Bourse d’Alger : CRAPC Expertise, première filiale de centre de recherche sur le marché financier
La Bourse d’Alger a franchi mardi une nouvelle étape dans son processus d’élargissement, avec l’introduction officielle de l’EPE « CRAPC Expertise », filiale économique du Centre de recherche scientifique et technique en analyses physico-chimiques (CRAPC). L’opération, supervisée par le ministre des Finances, Abdelkrim Bouzred, et le ministre de l’Enseignement supérieur et de la Recherche scientifique, Kamel Baddari, s’inscrit dans la dynamique de diversification que connaît depuis plusieurs mois la place financière algérienne, appelée à se hisser en levier de financement de l’économie nationale hors hydrocarbures. Avec cette cotation, CRAPC Expertise devient la première filiale d’un centre national de recherche à accéder au marché des actions, portant à neuf le nombre d’entreprises cotées, aux côtés d’Alliance Assurances, Biopharm, l’EHG El Aurassi, Saidal, le CPA, la BDL, « AOM Invest » et la start-up « Moustachir ». L’engouement des souscripteurs a été manifeste. La demande a porté sur 40.776 actions contre 39.000 proposées, dégageant un excédent de 1.766 titres, pour un montant global de 65,24 millions de DA contre 62,4 millions recherchés. La souscription était réservée aux établissements scientifiques, universités, centres de recherche et à leurs filiales économiques.

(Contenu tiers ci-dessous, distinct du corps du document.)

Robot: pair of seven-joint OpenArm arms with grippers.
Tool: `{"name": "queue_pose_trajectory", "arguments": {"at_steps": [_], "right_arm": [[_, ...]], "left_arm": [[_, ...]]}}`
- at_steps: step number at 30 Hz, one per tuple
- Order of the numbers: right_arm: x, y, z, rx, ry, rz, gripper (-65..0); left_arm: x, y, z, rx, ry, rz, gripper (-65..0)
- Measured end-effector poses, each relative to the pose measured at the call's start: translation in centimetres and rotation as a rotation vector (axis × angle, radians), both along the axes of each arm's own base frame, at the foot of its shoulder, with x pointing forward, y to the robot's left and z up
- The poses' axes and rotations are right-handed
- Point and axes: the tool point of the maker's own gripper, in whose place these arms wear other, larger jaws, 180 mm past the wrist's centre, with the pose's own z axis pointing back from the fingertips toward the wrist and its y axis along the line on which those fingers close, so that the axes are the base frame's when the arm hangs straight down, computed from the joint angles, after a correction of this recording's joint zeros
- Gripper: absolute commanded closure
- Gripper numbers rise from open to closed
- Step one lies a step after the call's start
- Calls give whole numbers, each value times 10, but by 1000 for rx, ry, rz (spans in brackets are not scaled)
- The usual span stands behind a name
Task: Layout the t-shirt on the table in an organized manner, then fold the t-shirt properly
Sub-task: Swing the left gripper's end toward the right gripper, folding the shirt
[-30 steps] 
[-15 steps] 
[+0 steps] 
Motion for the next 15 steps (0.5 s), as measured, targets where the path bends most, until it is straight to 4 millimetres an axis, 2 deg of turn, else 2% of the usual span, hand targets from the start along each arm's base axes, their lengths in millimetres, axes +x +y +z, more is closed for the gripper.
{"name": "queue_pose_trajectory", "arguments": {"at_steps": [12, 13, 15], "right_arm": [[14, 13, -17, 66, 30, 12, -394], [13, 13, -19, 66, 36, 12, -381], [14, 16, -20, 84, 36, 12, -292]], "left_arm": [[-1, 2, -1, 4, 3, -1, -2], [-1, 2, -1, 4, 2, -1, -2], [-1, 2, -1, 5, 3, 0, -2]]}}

Fondée en 2013, l’entreprise est active dans les analyses physico-chimiques, l’expertise technique, la formation appliquée et la commercialisation de produits chimiques industriels. Elle ambitionne, grâce à cette introduction, de conforter sa position commerciale tout en préparant, à moyen terme, la création d’une unité de production locale destinée à réduire la dépendance aux importations. Pour le ministre Baddari, la réussite de l’opération traduit « la grande confiance » accordée par les acteurs économiques aux produits de la recherche scientifique nationale. Il a souligné que cette entrée en Bourse « constitue une véritable valeur ajoutée pour l’économie nationale et concrétise les orientations du président de la République visant à renforcer le rôle économique de l’université et à promouvoir l’innovation », y voyant le signe d’une transition des institutions académiques vers des missions de création de richesse.

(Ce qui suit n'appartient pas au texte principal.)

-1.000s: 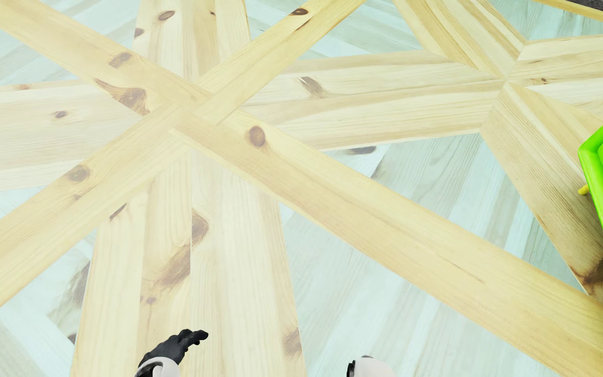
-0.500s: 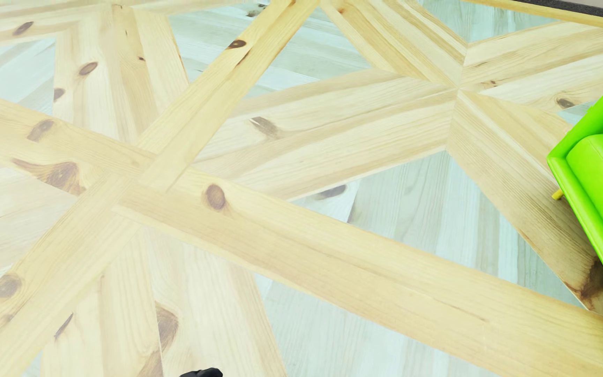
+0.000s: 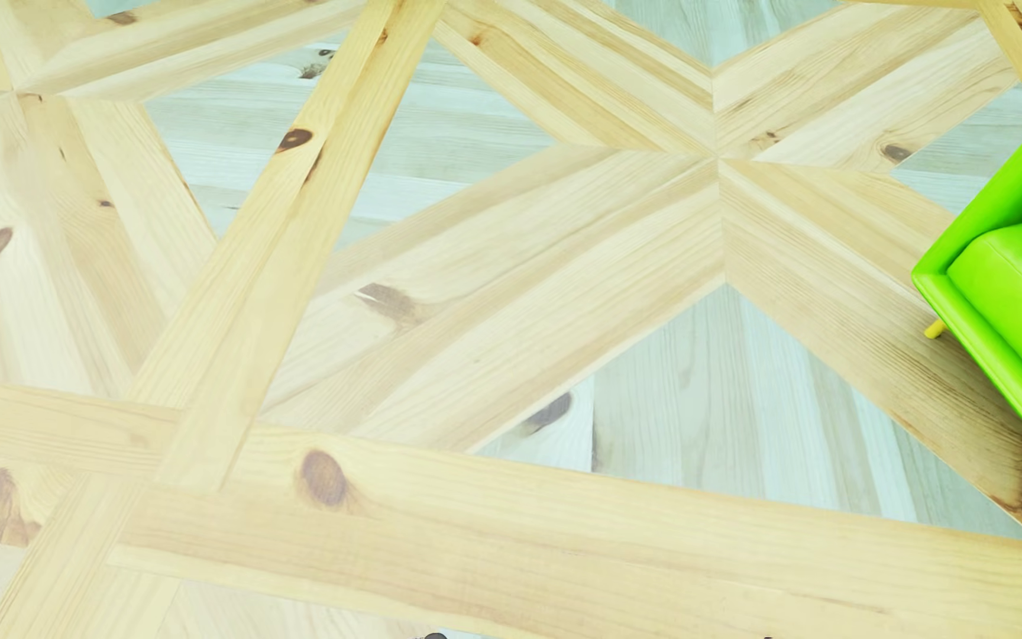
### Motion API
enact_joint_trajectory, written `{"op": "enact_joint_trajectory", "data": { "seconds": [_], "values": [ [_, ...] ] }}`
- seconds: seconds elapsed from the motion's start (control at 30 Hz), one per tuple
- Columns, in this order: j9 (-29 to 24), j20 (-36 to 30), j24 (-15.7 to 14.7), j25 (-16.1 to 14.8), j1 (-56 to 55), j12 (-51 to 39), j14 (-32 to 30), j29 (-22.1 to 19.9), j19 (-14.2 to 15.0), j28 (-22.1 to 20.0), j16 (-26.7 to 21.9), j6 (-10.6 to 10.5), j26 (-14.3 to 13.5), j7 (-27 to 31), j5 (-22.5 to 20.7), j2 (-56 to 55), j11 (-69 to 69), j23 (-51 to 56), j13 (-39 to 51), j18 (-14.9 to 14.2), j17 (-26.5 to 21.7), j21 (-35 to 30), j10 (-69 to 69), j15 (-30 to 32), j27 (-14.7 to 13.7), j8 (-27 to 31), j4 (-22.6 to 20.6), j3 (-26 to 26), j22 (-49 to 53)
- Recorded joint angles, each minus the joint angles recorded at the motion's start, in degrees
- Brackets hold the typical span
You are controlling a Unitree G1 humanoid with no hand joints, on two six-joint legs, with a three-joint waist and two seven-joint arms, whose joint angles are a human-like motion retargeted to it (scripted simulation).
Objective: Walk to the green armchair
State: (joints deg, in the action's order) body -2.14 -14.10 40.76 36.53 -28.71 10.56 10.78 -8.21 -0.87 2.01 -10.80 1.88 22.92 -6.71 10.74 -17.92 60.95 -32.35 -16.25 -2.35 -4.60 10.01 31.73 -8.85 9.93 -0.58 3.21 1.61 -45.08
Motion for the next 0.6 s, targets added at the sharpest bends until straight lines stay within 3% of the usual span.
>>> {"op": "enact_joint_trajectory", "data": {
  "seconds": [0.07, 0.1, 0.17, 0.2, 0.3, 0.33, 0.37, 0.4, 0.43, 0.47, 0.5, 0.53, 0.57, 0.6],
  "values": [
    [-0.1, -1.6, 1.1, 2.2, 5.5, -4.1, 3.0, 3.3, -3.1, 0.2, -0.4, 1.0, -1.5, -2.7, 4.6, -8.7, 11.3, -4.0, -0.6, 0.8, 0.1, -3.3, -2.3, 1.5, 2.1, -2.2, -1.6, 1.5, 1.7],
    [-0.1, -1.9, 1.3, 2.9, 8.0, -6.4, 4.3, 7.0, -2.8, -0.8, -0.8, 1.2, -2.3, -3.5, 5.0, -12.0, 12.7, -5.2, -1.4, 1.0, -0.1, -4.0, -3.5, 0.4, 2.6, -4.0, -2.2, 2.3, 3.2],
    [0.1, -2.5, 1.6, 3.0, 12.1, -10.6, 7.3, 11.0, 1.1, -2.8, -1.4, 1.3, -3.8, -5.1, 2.5, -17.6, 8.5, -6.1, -3.2, 1.4, 0.4, -2.7, -4.5, -2.1, 3.7, -7.9, -3.2, 3.6, 7.0],
    [0.3, -2.8, 1.7, 2.8, 14.0, -12.6, 9.2, 10.8, 4.4, -3.5, -1.9, 1.3, -4.6, -6.2, 0.7, -19.6, 3.5, -6.1, -4.2, 1.5, 0.9, -1.6, -4.8, -3.3, 4.1, -10.0, -3.6, 4.1, 9.2],
    [1.2, -2.7, 0.9, 1.5, 20.2, -17.3, 13.9, 6.9, 9.7, -5.6, -3.2, 1.2, -6.3, -10.2, -3.6, -20.1, -21.9, -6.4, -6.2, 1.1, 3.4, 2.2, -6.5, -4.3, 4.9, -19.4, -5.0, 4.8, 14.5],
    [1.6, -2.5, 0.4, 1.0, 22.2, -18.4, 15.0, 6.5, 8.3, -5.6, -3.5, 1.1, -6.4, -11.5, -4.5, -18.5, -30.5, -6.7, -6.7, 0.8, 4.2, 3.0, -7.2, -2.6, 5.3, -23.8, -5.6, 5.0, 15.3],
    [2.0, -2.4, -0.1, 0.9, 24.0, -19.2, 15.6, 6.8, -4.2, -5.4, -3.6, 1.1, -6.2, -12.8, -4.4, -16.6, -34.6, -7.0, -7.1, 0.4, 4.8, 3.4, -7.2, -0.6, 5.3, -29.7, -6.2, 5.2, 15.5],
    [2.2, -2.4, -0.8, 1.0, 25.2, -19.7, 15.8, 7.3, -12.8, -5.3, -3.5, 0.9, -5.9, -13.5, -4.7, -15.1, -34.8, -7.0, -7.6, -0.2, 5.1, 3.6, -5.3, -2.6, 5.2, -30.7, -6.5, 5.7, 14.9],
    [2.2, -2.5, -1.8, 1.0, 25.3, -19.9, 14.4, 7.5, -13.3, -5.5, -3.1, 0.6, -5.2, -13.6, -4.9, -13.8, -33.6, -7.1, -8.0, -1.3, 5.5, 4.0, -1.1, -5.1, 5.1, -29.1, -5.9, 6.4, 13.4],
    [2.1, -2.8, -2.6, 0.8, 24.0, -19.8, 9.5, 7.1, -13.3, -5.8, -2.6, 0.4, -4.1, -13.4, -5.4, -12.3, -32.3, -7.3, -8.0, -2.6, 6.3, 4.7, 5.9, -6.9, 5.3, -27.9, -4.6, 7.0, 10.9],
    [1.9, -3.9, -2.9, 0.8, 21.5, -19.5, 2.0, 6.7, -13.3, -5.2, -2.2, 0.1, -2.9, -12.7, -6.1, -10.5, -31.6, -7.5, -7.7, -6.0, 7.0, 5.3, 14.1, -8.6, 5.6, -26.9, -2.9, 7.4, 7.6],
    [1.7, -6.0, -2.4, 1.2, 18.3, -19.2, -4.9, 6.7, -13.0, -3.2, -2.2, -0.2, -2.0, -11.8, -6.8, -8.4, -31.6, -7.5, -7.1, -9.0, 7.2, 5.2, 23.1, -9.7, 5.5, -25.7, -1.1, 7.4, 4.0],
    [1.6, -8.4, -1.6, 2.2, 14.7, -18.6, -7.9, 7.4, -12.2, -0.2, -2.7, -0.4, -1.7, -11.2, -7.6, -6.5, -31.9, -7.2, -6.1, -11.0, 6.7, 4.1, 31.5, -10.5, 4.8, -24.2, 1.1, 7.3, 0.9],
    [1.5, -9.9, -1.0, 3.2, 11.1, -17.4, -7.1, 8.3, -11.2, 2.2, -3.4, -0.8, -1.8, -11.3, -8.8, -4.8, -32.3, -6.8, -4.6, -9.6, 5.8, 2.7, 38.4, -11.2, 3.7, -22.0, 4.1, 6.8, -1.1]
  ]
}}
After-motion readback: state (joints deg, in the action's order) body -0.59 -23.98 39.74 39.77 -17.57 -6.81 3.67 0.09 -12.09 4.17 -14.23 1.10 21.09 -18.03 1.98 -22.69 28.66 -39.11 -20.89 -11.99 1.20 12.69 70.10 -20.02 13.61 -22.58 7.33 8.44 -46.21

La directrice générale de la Société de gestion de la Bourse des valeurs (SGBV), Amal Selmoun, a pour sa part relevé que cette opération illustre l’ouverture du marché financier algérien « aux entreprises innovantes », qui devient un véritable incubateur de projets adossés à la connaissance. Elle a mis en avant la diversification en cours des instruments financiers et l’élargissement continu de la base des sociétés cotées, notamment vers les start-up et les entités issues de la recherche scientifique. De son côté, le directeur du CRAPC, Bechari Khaldoun, a qualifié cette introduction de « première » et d’« exploit national » pour le secteur de l’Enseignement supérieur, y voyant la consécration d’une stratégie étatique fondée sur la valorisation de la recherche et le rapprochement entre savoir et économie nationale.